Пуговицы выскальзывали у меня из пальцев, словно были наделены своей собственной жизнью. Последовала пауза, потом доктор снова заговорил:
— У нее был мужчина, миссис Уинтер.
Ужас пронизал меня всю, и, когда мои руки начали машинально разглаживать складки на платье, я вдруг резко отдернула их, не желая касаться живота. Там, внутри, было нечто порочное, отвратительное — что-то, от чего в голосе моей матери слышался ужас. Я с трудом шагнула к двери, и, когда вошла в кабинет доктора, мать посмотрела на меня с таким видом, словно никогда не видела прежде — ее реакция была такой же, как и у отца Эллиса. Она держалась от меня на расстоянии, даже сделала шаг назад. Когда доктор открыл дверь и мы вышли на улицу, она так и не приблизилась ко мне — всю дорогу мы шли на расстоянии вытянутой руки. Она не сказала мне ни слова, а на кухне села на стул возле стола и разразилась рыданиями. Я стояла рядом, беспомощно смотрела на нее, и слезы катились по моим щекам. Потом открылась дверь черного хода и вошел отец в сопровождении Ронни. Отец вернулся с участка, а брат — с шахты, где работал во вторую смену. Их приход вывел меня из оцепенения, и я собралась было подняться к себе наверх, но мать, не глядя на меня, вытянула руку и сказала:
— Останься здесь.
Войдя в кухню, отец тут же воскликнул:
— Что случилось? — потом подошел к матери и с тревогой спросил — Что такое, Энни? Что происходит?
Он поочередно переводил взгляд с меня на мать. Опершись на стол и поднявшись, мать проговорила:
— Рано или поздно тебе все равно следует узнать об этом. Ее плохому самочувствию есть объяснение: у нее будет ребенок.
— Ребенок? — Если бы не обстоятельства, выражение лица отца можно было бы назвать комичным: его губы растянулись в гримасе, обнажая зубы, а щеки совсем закрыли глаза. Но выражение лица Ронни было отнюдь не комичным. Его румяное лицо побледнело, глаза сделались страшными и полными отвращения. Громко, словно он стоял на склоне холма, брат закричал: — Нет! Боже мой, нет!
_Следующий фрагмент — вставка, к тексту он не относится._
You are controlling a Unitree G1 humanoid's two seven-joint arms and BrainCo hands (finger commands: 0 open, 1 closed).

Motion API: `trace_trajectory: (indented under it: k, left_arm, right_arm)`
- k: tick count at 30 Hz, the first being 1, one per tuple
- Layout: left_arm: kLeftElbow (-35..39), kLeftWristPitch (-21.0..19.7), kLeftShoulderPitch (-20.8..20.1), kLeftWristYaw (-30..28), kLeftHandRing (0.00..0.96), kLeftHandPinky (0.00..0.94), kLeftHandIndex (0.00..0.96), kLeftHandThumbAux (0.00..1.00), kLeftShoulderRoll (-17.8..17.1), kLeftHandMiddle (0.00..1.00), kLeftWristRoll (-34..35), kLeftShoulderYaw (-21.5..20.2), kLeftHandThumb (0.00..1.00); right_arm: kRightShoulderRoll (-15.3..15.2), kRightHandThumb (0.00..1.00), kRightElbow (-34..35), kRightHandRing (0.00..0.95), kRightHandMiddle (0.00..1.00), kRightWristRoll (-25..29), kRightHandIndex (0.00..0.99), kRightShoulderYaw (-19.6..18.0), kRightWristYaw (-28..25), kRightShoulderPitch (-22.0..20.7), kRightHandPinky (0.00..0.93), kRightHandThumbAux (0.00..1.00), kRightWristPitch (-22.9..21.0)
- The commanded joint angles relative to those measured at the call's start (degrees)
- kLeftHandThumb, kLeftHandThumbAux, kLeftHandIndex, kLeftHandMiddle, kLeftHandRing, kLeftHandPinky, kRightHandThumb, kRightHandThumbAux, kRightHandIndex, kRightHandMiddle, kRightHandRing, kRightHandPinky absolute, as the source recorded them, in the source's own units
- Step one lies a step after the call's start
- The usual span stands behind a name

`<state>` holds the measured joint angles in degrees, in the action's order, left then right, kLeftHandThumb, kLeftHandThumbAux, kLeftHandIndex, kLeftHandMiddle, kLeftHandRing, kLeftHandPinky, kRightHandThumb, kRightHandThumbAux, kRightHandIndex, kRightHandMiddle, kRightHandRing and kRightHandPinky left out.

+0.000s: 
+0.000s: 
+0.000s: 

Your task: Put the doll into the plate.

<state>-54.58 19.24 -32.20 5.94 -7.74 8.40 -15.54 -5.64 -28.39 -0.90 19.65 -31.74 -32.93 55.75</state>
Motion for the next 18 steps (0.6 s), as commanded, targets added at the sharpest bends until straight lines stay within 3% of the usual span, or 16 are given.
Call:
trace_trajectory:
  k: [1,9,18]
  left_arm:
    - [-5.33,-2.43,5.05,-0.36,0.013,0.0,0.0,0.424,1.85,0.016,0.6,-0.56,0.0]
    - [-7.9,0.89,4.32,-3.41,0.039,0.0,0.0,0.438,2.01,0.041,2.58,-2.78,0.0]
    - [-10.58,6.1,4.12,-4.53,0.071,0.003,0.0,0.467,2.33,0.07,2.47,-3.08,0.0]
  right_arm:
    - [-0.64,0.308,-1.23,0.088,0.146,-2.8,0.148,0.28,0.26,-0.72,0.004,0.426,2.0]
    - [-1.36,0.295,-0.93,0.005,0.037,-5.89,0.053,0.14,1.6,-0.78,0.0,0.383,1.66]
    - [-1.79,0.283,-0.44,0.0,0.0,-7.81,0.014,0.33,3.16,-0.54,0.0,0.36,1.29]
Отец медленно приблизился ко мне и, взяв за руку, мягко сказал:
— Посмотри на меня, дочка.
Когда я так и не нашла в себе сил посмотреть ему в глаза, он отпустил мою руку и воскликнул:
— Боже всемогущий!
— Угу, Боже всемогущий, — повторила мать. Потом отец, снова повернувшись ко мне, отрывисто спросил:
— Кто этот парень?
Потом, не дожидаясь ответа, резко повернулся к матери и закричал, словно меня и не было в кухне:
— Я ведь даже не знал, что она с кем-то ходит!
— Да, — проговорила мать мертвым голосом. — Ей этого и не надо было. Зачем далеко искать. Это назревало много лет. Я знала и боялась этого момента.
Ее слова заставили меня вскинуть голову. Волна прокатилась по моему телу, и я протестующе воскликнула:
— Это не он, это не Дон Даулинг!
— Что? — мать изумленно взглянула на меня. — Тогда кто? — ее голос уже не был безжизненным; с сердитым, угрожающим видом она требовательно спросила — Кто это? Где вы с ним были?
Я бросила взгляд на Ронни, отец повернулся к нему и сказал:
— Выйди.
Брат попятился и, не спуская с меня глаз, исчез в подсобке. Отец плотно закрыл дверь подсобки, встал рядом с матерью и посмотрел на меня.
Крепко сцепив пальцы рук и не отрывая взгляда от пола, я сказала:
— Это один парень, с которым я недавно познакомилась, — не дожидаясь, пока они спросят, как его зовут, я продолжала — Он живет в Брамптон-Хилле, его фамилия Фоньер. Мартин Фоньер.
Я все еще не верила отцу Эллису, который сказал, что такого человека в городе нет.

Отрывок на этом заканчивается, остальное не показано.